Aren't lots of us owners of SVB? I really don't get this "it's ok to wipe out the shareholders", i.e. all of us, "but it's not ok to wipe out the depositors" (e.g. Mark Cuban's 10M or so). Why should I lose money because of a run on this bank? If you're already bailing the bank out, oust the management, claw back what you can, but don't wipe out share holders or bond holders.
No, this is not how the deal works. We do not reimburse investors for wrong, or just plain unlucky investment decisions. Our financial-regulatory system treats banking and speculative investment differently, and this is by design.
> If you're already bailing the bank out, oust the management, claw back what you can, but don't wipe out share holders or bond holders.

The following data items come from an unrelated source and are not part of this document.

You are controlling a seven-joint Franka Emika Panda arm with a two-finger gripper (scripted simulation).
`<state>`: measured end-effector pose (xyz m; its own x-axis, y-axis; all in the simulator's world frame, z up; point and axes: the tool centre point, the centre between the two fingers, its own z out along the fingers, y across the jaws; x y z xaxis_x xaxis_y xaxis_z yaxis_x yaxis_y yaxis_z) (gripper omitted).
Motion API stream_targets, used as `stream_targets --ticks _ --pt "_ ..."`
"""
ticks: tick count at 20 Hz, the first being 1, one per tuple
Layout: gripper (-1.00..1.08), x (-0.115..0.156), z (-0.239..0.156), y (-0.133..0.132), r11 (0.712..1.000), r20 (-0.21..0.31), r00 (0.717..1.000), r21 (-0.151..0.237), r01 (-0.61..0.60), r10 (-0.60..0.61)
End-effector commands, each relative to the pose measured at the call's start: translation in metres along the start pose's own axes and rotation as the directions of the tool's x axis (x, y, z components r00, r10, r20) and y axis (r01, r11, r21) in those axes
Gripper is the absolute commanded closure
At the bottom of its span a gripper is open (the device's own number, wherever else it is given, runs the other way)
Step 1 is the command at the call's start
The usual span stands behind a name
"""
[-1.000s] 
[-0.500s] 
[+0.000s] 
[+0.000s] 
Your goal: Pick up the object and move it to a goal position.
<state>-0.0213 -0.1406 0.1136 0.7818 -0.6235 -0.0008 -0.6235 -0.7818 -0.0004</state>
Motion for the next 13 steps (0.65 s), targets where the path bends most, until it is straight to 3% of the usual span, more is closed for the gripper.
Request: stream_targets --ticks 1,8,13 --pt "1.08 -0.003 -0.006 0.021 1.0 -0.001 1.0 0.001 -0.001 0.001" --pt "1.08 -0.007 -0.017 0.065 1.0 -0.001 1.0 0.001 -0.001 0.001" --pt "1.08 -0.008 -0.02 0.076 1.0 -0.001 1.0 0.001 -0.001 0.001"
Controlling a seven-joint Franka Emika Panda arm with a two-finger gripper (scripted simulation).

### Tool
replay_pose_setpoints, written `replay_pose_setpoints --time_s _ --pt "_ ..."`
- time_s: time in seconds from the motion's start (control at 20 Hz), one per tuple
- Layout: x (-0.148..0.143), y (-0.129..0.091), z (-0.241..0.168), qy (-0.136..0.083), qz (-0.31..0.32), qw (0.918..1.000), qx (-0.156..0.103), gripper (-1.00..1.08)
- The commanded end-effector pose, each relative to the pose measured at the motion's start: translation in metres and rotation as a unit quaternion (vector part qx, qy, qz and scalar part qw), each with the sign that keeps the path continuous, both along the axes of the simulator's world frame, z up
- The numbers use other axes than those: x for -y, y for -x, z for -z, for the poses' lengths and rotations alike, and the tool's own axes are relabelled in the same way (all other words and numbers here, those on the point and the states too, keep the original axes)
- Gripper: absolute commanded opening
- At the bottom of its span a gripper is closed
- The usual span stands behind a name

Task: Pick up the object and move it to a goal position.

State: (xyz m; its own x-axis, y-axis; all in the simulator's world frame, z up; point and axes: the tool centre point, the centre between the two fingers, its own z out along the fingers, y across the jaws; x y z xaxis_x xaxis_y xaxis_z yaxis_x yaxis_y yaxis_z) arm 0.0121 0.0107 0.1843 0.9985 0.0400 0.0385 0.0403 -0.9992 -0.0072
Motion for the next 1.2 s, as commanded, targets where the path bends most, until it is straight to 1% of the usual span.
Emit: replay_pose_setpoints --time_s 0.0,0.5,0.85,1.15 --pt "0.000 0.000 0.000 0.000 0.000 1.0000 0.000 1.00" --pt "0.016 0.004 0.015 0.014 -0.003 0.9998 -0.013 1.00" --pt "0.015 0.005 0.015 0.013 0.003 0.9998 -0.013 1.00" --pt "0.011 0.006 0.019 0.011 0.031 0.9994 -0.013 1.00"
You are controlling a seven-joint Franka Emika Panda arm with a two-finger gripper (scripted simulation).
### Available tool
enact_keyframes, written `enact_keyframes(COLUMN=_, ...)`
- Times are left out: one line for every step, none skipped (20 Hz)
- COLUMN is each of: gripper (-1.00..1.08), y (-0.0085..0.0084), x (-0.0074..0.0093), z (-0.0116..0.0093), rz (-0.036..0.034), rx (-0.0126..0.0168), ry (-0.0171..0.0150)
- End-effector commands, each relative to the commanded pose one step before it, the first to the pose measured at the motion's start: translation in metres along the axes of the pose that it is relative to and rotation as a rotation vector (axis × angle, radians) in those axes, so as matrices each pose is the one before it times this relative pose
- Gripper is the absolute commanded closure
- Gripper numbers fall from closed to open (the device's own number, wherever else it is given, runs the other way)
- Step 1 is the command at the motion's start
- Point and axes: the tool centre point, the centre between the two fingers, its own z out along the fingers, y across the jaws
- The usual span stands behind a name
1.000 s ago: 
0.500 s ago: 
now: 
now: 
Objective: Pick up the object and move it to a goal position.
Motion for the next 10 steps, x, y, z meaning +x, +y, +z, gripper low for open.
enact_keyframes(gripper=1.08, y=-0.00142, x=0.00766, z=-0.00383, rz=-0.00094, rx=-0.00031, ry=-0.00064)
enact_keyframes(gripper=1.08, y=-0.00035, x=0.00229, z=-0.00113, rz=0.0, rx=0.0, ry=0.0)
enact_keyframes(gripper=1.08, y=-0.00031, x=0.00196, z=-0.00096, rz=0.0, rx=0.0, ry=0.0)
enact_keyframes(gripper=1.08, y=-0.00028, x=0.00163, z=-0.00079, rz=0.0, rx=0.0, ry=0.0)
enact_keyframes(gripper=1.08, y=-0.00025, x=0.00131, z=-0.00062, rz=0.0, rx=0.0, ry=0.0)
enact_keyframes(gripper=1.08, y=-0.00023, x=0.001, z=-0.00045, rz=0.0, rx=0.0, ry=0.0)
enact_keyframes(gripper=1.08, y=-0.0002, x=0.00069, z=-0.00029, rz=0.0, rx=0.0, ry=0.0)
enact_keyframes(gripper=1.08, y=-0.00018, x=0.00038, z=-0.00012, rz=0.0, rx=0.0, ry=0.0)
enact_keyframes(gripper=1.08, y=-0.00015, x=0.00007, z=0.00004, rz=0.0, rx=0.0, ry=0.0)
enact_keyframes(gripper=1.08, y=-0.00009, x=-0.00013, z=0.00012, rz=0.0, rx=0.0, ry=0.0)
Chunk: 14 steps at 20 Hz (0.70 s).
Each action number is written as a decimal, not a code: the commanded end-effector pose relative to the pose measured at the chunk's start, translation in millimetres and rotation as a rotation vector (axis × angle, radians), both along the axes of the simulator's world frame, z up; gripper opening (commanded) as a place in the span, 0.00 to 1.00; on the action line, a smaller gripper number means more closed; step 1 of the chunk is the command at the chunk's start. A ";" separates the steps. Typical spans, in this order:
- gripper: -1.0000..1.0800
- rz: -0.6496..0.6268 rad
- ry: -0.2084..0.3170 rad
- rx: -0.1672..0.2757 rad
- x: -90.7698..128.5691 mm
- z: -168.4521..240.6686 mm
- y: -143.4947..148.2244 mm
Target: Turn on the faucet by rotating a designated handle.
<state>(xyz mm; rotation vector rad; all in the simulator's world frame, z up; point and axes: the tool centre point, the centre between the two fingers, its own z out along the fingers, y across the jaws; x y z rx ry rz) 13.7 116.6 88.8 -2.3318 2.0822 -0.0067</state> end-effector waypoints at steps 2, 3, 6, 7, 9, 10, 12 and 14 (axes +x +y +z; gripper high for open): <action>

You don’t get it: the bank is bailed out using funds of shareholders and bondholders. Taxpayers aren’t bailing out SVB, you are. If you don’t like it, well, I recommend selling your investments and keeping your money in regular savings accounts: the deal is, at the basic, very simple: if the company you own screwed up, your entire equity may be used to made those whom it screwed up whole, and you should be happy that your liability is limited to your equity only.
It's not clear whether the assets are enough to make the depositors whole. It sounds like the FDIC is making up the difference. Which it normally would not.
That's the bailout part. If the government is stepping in to bail people out via making up for any difference of uninsured deposits from FDIC funds then it's no longer a question of risk/being wrong/luck. The depositors were taking risk just as the shareholders were taking risk. If they didn't like it, well they could have kept the money in their mattresses.
I'm totally with you that everyone has to accept the risks they're taking. This is creating a distortion field here for certain types of risk taking.
Even if we ignore the bailout, I don't think the story is as simple as you put it. There was a run on the bank with VCs telling companies to withdraw their funds. From a stock market perspective this could be considered manipulation.
When I invest in a bank I'm also relying on the government's role as a regulator. If they failed in their role, or the government actions contributed to the failure of the bank, or they had other courses of action, why should I be on the hook for the consequences?
Maybe this course of action was necessary to stabilize the situation and protect against more bank runs. It still doesn't feel right. It feels like something we'll pay for in the future.
> It's not clear whether the assets are enough to make the depositors whole. It sounds like the FDIC is making up the difference. Which it normally would not.
Sure, which is why I’m not opposed to depositors taking some haircut. But that’s only more reason to wipe the shareholders to the last penny.
> The depositors were taking risk just as the shareholders were taking risk.
No, they were not, that’s the whole point. They took completely different kinds of risks. Irrespective to what degree the taxpayers are encumbered with extending the bail out loans, shareholders are the ones who are expected to foot any bill first and foremost.
Yes, every part of the economy is indirectly connected. Profits are also democratised via income and capital gains tax, even if it's not at a high enough level that people feel good about.
The important part here is that SVBs assets are basically guaranteed to pay out, you just have to wait it out. It’s fairly likely that there are basically no costs (excepting costs to service the insured 250k in the first place, so no marginal costs)
A dollar in ten years is not the same currency as a dollar today. It’s absurd to say that there is “no cost” to holding bonds that pay 1% interest for years when you can now buy bonds that pay multiple times that.
People would have been paying much more through their bank deposits and mortgages if this contagion had been allowed to spread unchecked. Banks benefit from stability in the financial system. They'll happily pay a small special assessment to stem loss of confidence in the banking system.
It's hard not to see how this will be "private the profits, democratise the losses".